(Saved entries)
○ ○ ○ ○
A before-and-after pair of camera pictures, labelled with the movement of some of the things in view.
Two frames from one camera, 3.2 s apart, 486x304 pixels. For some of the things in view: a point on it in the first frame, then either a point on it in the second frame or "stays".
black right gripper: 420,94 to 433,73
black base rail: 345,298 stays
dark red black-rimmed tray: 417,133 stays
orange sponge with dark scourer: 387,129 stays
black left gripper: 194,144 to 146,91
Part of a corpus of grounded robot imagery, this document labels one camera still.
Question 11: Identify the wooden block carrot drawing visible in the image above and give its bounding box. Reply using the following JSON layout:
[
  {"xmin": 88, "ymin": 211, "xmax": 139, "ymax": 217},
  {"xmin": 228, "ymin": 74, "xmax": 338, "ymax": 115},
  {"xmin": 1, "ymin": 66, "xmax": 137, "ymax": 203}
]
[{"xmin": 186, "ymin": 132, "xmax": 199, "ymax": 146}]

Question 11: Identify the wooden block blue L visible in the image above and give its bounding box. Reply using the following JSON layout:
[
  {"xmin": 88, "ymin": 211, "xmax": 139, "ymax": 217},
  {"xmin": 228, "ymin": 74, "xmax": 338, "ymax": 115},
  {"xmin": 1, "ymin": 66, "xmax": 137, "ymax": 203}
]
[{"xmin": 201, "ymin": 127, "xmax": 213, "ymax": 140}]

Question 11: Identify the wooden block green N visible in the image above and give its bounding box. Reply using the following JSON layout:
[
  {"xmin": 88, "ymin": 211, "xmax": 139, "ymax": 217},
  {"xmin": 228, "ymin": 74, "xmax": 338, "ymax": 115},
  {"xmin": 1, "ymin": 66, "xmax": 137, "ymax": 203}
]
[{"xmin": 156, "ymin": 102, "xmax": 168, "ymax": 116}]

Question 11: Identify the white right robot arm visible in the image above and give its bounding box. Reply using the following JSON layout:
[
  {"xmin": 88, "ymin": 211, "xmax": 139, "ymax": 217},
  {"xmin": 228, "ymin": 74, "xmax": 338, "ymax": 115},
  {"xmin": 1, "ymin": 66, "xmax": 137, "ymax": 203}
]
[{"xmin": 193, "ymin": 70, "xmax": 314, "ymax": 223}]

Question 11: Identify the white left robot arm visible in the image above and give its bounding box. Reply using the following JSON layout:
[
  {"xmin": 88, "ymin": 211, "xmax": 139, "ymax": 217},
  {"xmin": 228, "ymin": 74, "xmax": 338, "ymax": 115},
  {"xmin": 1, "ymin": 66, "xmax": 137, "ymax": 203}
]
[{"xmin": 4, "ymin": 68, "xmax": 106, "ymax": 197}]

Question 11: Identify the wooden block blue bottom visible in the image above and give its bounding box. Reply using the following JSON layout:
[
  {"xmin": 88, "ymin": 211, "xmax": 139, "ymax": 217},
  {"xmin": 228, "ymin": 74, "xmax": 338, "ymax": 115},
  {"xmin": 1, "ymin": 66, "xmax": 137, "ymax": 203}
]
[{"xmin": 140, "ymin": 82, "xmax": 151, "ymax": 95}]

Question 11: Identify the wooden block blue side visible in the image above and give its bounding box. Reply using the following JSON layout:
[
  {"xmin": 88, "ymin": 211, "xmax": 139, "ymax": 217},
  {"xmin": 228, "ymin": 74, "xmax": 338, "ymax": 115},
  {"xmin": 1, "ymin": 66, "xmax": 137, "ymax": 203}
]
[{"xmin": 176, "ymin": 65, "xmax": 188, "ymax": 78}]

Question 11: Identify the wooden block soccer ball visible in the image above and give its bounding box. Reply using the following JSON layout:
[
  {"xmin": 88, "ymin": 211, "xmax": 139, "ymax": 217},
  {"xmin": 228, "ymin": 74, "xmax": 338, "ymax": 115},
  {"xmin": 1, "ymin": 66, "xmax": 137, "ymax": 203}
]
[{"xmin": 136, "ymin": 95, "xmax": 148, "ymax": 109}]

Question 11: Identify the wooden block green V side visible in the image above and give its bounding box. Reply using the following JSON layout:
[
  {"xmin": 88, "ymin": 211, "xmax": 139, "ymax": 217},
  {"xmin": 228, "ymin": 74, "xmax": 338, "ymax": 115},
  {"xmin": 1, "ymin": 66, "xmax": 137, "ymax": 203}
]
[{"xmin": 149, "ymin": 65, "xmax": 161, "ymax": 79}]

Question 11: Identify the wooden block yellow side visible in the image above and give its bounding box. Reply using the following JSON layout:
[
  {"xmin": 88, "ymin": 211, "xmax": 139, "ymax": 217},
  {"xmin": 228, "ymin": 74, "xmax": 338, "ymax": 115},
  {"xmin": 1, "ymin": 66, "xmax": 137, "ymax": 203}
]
○ ○ ○ ○
Where a line of the records has the string "block", return that line.

Question 11: Identify the wooden block carrot drawing visible in the image above and give its bounding box. Reply using the following JSON layout:
Question 11: Identify the wooden block blue L visible in the image above and give its bounding box. Reply using the following JSON layout:
Question 11: Identify the wooden block green N visible in the image above and give its bounding box. Reply using the following JSON layout:
Question 11: Identify the wooden block blue bottom visible in the image above and give its bounding box. Reply using the following JSON layout:
Question 11: Identify the wooden block blue side visible in the image above and give its bounding box. Reply using the following JSON layout:
Question 11: Identify the wooden block soccer ball visible in the image above and give its bounding box. Reply using the following JSON layout:
Question 11: Identify the wooden block green V side visible in the image above and give its bounding box. Reply using the following JSON layout:
Question 11: Identify the wooden block yellow side visible in the image above and give its bounding box. Reply using the following JSON layout:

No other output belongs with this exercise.